What you will do: Every line from the one containing "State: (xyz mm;" to the final line of the material below must be reproduced exactly; leave out all other lines.

--- Provided information Enclosed Below ---

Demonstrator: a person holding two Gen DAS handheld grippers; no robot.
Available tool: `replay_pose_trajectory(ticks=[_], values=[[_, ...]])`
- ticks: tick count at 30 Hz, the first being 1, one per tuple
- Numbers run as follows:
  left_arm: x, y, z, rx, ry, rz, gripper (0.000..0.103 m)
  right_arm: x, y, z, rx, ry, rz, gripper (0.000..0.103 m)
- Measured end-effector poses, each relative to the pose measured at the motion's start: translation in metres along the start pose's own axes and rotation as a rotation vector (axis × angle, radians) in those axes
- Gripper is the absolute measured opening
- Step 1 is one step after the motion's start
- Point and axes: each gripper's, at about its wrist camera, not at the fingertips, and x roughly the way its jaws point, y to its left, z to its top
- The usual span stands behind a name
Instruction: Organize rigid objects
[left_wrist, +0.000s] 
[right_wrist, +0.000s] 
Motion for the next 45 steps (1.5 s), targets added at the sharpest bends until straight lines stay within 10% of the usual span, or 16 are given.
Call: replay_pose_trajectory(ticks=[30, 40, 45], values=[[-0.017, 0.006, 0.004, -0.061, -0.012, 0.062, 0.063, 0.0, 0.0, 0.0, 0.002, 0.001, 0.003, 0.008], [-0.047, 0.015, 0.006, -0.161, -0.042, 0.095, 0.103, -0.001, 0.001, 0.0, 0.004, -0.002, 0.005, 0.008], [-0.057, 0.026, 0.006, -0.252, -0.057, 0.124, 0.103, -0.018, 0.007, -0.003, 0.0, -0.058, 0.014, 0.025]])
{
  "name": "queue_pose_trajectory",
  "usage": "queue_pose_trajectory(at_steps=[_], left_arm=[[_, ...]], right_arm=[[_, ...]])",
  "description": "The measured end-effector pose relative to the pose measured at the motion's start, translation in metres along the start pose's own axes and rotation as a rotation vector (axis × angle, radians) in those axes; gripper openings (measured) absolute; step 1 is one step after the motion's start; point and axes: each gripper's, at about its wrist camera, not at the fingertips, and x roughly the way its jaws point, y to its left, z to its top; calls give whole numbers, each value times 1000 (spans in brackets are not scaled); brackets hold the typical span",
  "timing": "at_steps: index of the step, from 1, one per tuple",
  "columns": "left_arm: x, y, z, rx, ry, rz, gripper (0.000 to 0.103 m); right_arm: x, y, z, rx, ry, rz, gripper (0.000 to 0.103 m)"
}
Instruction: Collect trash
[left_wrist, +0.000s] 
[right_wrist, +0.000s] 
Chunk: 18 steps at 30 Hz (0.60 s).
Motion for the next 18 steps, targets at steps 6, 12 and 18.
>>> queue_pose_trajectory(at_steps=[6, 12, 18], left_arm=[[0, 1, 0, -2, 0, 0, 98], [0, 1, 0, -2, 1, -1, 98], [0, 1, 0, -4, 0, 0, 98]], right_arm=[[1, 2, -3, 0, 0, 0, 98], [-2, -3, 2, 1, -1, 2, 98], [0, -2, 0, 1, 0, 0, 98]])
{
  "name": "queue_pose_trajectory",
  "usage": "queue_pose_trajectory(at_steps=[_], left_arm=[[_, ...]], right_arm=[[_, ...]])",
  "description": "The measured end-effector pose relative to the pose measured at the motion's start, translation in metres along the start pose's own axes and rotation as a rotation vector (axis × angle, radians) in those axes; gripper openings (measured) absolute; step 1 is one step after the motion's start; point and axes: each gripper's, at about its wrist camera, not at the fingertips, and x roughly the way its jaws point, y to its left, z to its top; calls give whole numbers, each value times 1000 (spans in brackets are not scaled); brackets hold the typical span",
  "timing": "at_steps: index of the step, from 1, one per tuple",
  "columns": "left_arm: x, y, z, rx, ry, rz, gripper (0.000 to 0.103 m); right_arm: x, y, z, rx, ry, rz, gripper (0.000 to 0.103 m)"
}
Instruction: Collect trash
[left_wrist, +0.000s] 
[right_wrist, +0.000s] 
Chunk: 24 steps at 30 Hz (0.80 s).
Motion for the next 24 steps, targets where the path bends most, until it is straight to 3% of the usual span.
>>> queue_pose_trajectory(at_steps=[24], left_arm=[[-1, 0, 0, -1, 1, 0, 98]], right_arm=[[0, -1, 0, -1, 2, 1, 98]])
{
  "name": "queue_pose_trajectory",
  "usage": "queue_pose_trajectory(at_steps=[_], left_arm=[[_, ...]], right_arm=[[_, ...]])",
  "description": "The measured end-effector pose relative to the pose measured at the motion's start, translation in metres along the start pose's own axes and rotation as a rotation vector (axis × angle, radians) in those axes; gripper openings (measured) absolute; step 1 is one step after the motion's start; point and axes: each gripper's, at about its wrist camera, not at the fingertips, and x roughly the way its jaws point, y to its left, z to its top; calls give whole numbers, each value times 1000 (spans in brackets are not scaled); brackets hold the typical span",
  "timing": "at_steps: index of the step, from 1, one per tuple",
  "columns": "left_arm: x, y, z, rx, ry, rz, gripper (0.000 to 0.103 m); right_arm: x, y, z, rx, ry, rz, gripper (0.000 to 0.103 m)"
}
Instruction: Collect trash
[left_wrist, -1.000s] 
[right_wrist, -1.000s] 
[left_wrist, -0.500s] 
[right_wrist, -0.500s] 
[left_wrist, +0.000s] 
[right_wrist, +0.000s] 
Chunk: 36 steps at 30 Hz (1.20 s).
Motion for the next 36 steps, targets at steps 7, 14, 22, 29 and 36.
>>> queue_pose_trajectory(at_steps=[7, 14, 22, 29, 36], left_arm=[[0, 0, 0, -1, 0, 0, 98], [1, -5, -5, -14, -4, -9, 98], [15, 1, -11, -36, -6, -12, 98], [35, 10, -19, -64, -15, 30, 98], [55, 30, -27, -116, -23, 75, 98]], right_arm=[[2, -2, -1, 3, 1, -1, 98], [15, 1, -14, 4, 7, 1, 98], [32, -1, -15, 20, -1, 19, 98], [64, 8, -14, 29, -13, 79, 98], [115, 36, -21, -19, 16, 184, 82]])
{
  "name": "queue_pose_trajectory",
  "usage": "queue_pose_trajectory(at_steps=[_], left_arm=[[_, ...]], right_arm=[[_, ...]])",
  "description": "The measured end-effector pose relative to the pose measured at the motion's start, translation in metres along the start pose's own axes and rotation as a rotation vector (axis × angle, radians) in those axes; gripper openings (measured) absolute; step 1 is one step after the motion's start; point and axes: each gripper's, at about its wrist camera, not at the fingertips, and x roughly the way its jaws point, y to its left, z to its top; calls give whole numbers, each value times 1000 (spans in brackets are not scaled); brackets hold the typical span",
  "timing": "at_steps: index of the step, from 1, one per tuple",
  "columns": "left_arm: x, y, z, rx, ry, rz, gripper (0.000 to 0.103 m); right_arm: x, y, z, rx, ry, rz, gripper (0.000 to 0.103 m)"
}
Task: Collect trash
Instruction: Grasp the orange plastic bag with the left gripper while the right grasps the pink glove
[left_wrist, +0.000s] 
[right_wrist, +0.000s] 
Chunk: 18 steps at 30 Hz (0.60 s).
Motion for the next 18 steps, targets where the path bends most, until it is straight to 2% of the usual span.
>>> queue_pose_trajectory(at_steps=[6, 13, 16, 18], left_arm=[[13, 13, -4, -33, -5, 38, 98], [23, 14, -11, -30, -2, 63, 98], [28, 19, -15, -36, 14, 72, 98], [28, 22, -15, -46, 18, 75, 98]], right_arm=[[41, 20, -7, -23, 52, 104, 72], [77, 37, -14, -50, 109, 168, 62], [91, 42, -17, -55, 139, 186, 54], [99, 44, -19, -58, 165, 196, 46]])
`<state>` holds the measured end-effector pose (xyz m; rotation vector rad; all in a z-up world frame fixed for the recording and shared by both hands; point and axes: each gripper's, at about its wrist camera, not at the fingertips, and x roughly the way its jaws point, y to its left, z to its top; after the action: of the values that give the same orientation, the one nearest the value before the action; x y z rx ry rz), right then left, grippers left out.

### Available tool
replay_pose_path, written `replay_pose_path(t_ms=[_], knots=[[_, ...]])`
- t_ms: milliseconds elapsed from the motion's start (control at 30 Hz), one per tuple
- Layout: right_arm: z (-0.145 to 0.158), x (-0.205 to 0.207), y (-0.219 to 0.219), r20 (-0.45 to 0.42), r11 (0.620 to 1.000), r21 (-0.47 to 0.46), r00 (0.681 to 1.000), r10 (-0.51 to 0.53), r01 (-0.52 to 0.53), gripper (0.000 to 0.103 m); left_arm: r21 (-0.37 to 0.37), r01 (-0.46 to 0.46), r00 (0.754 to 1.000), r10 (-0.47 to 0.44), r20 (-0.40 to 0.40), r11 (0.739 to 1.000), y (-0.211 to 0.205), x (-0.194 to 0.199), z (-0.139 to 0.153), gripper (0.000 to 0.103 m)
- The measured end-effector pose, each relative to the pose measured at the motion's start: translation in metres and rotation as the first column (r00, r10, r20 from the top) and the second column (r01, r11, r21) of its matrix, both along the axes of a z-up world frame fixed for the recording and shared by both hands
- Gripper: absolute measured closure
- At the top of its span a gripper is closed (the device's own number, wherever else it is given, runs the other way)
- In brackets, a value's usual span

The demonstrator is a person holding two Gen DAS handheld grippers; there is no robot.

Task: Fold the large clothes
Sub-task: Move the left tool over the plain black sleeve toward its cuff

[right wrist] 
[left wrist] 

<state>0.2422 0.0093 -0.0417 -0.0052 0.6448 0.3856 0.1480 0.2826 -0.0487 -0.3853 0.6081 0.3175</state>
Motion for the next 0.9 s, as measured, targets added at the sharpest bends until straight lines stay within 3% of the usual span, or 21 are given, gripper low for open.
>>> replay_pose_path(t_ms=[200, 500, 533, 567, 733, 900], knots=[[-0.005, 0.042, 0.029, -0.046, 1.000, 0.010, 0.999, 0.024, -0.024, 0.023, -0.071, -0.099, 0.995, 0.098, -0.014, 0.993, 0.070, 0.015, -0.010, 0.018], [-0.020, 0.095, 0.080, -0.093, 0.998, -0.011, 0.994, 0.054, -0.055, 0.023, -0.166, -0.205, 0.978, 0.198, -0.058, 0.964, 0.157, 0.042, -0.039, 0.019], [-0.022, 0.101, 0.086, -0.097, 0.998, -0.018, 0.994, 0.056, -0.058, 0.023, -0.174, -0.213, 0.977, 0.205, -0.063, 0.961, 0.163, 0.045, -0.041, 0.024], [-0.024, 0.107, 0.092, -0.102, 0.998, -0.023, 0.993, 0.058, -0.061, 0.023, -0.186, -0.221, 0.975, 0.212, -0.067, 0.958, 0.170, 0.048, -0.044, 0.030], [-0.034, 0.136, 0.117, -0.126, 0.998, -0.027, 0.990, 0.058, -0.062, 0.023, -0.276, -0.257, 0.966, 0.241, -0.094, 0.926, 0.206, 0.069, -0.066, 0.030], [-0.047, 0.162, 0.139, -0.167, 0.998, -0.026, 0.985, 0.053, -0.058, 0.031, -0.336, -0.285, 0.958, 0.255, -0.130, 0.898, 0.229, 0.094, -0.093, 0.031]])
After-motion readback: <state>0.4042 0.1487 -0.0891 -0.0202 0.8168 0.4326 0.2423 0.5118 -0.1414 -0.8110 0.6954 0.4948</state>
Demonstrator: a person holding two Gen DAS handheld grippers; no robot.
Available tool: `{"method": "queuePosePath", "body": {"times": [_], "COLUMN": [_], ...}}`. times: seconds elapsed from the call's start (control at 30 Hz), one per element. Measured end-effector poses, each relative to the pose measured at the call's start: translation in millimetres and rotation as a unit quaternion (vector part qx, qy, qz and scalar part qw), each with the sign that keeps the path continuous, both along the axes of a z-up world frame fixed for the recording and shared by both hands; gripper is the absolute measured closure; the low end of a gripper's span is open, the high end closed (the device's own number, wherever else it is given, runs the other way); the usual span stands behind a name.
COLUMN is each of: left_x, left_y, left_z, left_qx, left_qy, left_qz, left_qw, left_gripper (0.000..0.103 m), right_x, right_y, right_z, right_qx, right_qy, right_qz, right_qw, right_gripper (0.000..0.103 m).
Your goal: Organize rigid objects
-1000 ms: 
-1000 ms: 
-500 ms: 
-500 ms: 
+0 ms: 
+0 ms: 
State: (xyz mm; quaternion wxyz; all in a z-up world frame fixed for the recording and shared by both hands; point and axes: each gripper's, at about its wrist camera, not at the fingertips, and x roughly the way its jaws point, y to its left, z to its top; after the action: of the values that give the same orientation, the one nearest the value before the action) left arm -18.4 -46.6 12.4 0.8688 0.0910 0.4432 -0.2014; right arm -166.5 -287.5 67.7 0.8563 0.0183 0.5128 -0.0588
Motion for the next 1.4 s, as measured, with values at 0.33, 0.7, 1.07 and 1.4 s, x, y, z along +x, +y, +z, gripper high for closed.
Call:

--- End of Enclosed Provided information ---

Problem solution:
State: (xyz mm; quaternion wxyz; all in a z-up world frame fixed for the recording and shared by both hands; point and axes: each gripper's, at about its wrist camera, not at the fingertips, and x roughly the way its jaws point, y to its left, z to its top; after the action: of the values that give the same orientation, the one nearest the value before the action) left arm -18.4 -46.6 12.4 0.8688 0.0910 0.4432 -0.2014; right arm -166.5 -287.5 67.7 0.8563 0.0183 0.5128 -0.0588
Motion for the next 1.4 s, as measured, with values at 0.33, 0.7, 1.07 and 1.4 s, x, y, z along +x, +y, +z, gripper high for closed.
Call:

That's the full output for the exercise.